After a few hours I was able to sleep and was made ready for the Operation the following morning at 0900.
Even though I worked in the Operating Theatre I was still very nervous about the procedure. I did know exactly what was going to happen. I had the greatest faith in all the people involved. Once into the Anaesthetic Room where I was put to sleep I knew no more until I woke up on the ward. I had been aware of all the intravenous lines I would have in so it wasn’t a shock. I also had a urinary catheter in. I was very pleased about this as no way would I have been able to get out of bed.

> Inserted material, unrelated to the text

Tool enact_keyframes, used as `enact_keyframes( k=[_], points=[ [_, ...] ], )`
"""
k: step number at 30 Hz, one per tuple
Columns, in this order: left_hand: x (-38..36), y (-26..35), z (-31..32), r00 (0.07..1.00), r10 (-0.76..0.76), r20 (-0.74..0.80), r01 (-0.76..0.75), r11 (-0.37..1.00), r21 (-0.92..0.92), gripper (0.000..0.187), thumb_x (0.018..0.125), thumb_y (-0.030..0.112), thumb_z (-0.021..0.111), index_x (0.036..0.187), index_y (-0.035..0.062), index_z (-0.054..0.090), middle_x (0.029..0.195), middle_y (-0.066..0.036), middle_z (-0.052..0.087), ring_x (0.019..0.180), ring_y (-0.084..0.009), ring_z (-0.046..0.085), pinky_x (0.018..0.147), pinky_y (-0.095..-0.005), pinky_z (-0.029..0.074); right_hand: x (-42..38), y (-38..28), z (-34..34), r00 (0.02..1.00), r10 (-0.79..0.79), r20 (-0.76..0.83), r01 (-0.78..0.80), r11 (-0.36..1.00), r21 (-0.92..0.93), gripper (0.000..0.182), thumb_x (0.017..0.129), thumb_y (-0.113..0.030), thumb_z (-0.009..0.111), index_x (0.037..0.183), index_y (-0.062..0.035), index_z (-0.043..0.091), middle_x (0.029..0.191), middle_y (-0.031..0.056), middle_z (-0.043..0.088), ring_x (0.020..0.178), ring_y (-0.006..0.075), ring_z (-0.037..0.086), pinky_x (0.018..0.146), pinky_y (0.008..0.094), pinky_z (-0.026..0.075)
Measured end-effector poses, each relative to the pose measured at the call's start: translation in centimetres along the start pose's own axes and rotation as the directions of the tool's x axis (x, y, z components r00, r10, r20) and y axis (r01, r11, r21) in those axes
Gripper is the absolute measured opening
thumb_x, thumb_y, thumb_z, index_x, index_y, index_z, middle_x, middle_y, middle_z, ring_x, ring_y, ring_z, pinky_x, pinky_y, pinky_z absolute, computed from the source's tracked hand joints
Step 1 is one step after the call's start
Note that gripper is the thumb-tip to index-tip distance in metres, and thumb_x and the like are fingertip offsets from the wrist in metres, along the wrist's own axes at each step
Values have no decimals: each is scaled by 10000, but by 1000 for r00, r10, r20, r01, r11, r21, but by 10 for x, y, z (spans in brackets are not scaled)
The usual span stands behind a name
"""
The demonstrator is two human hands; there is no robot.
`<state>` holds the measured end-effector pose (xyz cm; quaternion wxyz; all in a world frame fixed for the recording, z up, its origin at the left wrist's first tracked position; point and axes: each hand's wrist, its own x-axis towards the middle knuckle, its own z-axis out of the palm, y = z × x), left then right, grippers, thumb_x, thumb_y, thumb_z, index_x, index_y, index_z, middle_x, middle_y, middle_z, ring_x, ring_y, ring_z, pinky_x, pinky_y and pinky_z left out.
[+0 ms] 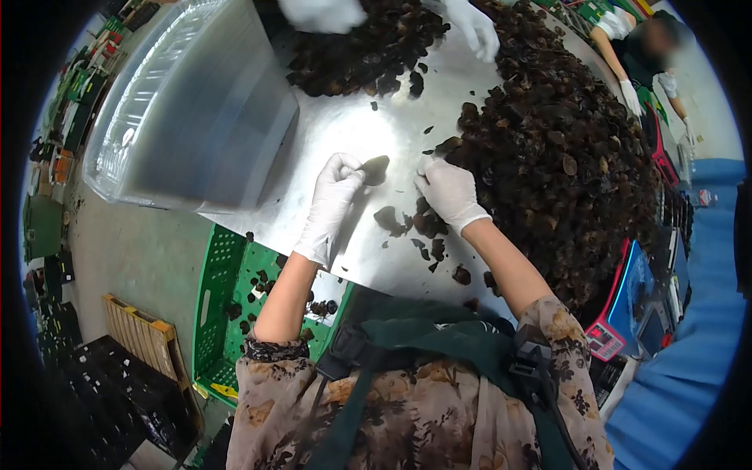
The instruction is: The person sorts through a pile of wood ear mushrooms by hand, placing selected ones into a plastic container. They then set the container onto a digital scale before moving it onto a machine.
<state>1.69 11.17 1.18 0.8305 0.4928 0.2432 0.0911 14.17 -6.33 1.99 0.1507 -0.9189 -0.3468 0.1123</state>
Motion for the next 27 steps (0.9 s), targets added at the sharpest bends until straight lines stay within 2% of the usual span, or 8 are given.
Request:
enact_keyframes(
  k=[3, 6, 8, 11, 15, 19, 23, 27],
  points=[
    [-20, 26, 13, 992, -19, -125, -5, 982, -189, 239, 917, -58, 427, 1075, 26, 586, 867, -50, 586, 785, -116, 569, 732, -278, 500, -15, -4, -21, 999, 40, -8, -36, 959, 281, 192, 873, -218, 657, 846, -32, 616, 783, 104, 656, 726, 263, 654, 673, 361, 503],
    [-17, 3, -18, 1000, -26, 11, 26, 996, -90, 349, 898, -50, 375, 1149, 17, 607, 904, -58, 590, 795, -125, 575, 756, -269, 506, -27, 21, -35, 992, 96, 78, -120, 588, 800, 154, 890, -163, 652, 828, -28, 612, 752, 21, 613, 691, 134, 596, 656, 290, 475],
    [-14, -11, -31, 990, 16, 138, -35, 990, 137, 353, 893, -12, 373, 1132, 3, 633, 961, -63, 581, 869, -142, 571, 834, -280, 496, -42, 31, -50, 990, 105, 97, -142, 656, 741, 145, 902, -138, 645, 834, -16, 606, 759, -13, 580, 714, 67, 539, 675, 258, 465],
    [-24, -14, -19, 985, 12, 170, -75, 926, 369, 220, 946, 90, 471, 1053, 4, 643, 1025, -79, 569, 989, -152, 535, 930, -285, 478, -58, 41, -38, 991, 105, 79, -131, 831, 541, 200, 874, -239, 675, 863, -48, 615, 774, 55, 630, 699, 161, 604, 701, 306, 490],
    [-29, -13, 11, 937, 191, 293, -335, 248, 909, 240, 867, 227, 699, 1044, 78, 633, 936, -100, 609, 802, -254, 642, 776, -329, 531, -66, 24, -20, 996, 52, 78, -63, 988, 138, 301, 847, -351, 705, 958, -86, 615, 889, 133, 678, 836, 326, 662, 733, 382, 515],
    [-33, -21, 10, 941, 126, 316, -338, 249, 908, 181, 858, 205, 703, 964, 90, 612, 930, -91, 608, 823, -257, 634, 752, -346, 512, -67, 29, -11, 999, 32, 12, -34, 990, 138, 208, 888, -260, 672, 935, -64, 620, 867, 108, 657, 782, 247, 655, 726, 335, 505],
    [-35, -19, 0, 945, 162, 285, -325, 359, 875, 145, 834, 148, 681, 923, 70, 597, 887, -100, 579, 788, -275, 620, 727, -377, 506, -71, 31, -20, 984, 177, 10, -130, 685, 717, 240, 912, -232, 635, 815, -22, 574, 739, 74, 569, 690, 167, 539, 688, 324, 461],
    [-38, -18, -1, 946, 190, 264, -319, 397, 861, 143, 832, 120, 659, 948, 68, 594, 914, -104, 579, 792, -267, 622, 735, -369, 510, -75, 21, -34, 990, 97, 103, -138, 813, 565, 227, 883, -241, 659, 831, -33, 584, 754, 87, 588, 694, 198, 577, 678, 354, 472]
  ],
)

It became quite obvious that my urinary output was not what it was expected to be. There was very little being passed through the catheter. This was a worry as it could mean that the new kidney was not working. I was also very full of fluid and very odematous. I had put on 10 kgs literally overnight. By this time I was able to get myself out of bed but my legs were like lead weights and I couldn’t bend my knees or ankles. This did make it very difficult to mobilise.
A few days went by and many discussions took place as to what to do regarding the kidney. Eventually it was decided to put me on to a regime of medication to give the new kidney a kick. It was thought to be what they called “Sleepy”. I then had to have a new line put in my neck so these drugs could be administered more easily. This was quite an experience, remembering that these are most often inserted when you are asleep.
Well over the next few days I was given a cocktail of drugs which included some cytotoxic ones. I was put into a single room to keep me safe. I was also given a blood transfusion. Well after a few more days my new kidney suddenly started working and it was a bit like Niagara Falls. Luckily I had my own toilet in the room as I was passing about 5,000 mls of urine every day. The other problem was that some of the medication I had been given also made my bowels very loose so there was a bit of urgency involved it that respect. I had to request softer toilet paper and some soothing cream as my poor bottom became very sore.
After about 3 weeks I had lost all the extra weight I had put on and was feeling much better. I was now able to feel the benefit of my new kidney. I was put on a new regime of drugs and allowed to go home.
I had to return to Outpatients Clinics twice a week for the first month, then once a week. It was necessary to keep a close check on my blood levels and how the medication was working. The dosages had to be altered quite regularly.
Of course once I had the Transplant I was now allowed to eat and drink almost normally. There were a few foods that I am still not allowed but nothing like the amounts I had to avoid when on dialysis. The fluid intake was to be as much a possible which was great. I was able to enjoy a proper cup of tea again.
As the days and months went by the medication were altered on a regular basis. After quite some months things really began to settle down. I was admitted to have the Dialysis tube removed from my abdomen. This was lovely to be free of that.
My life completely changed and I was free to do almost anything I wanted. I have now had my Transplant for well over 14 years. I have had no problems in that time. I do have trouble keeping my weight down and it is always a battle to lose weight. I continue to be monitored regulary and have Outpatient Appointments every 3 months.
I am so grateful for the family of my donor for being so selfless in allowing a kidney to be donated.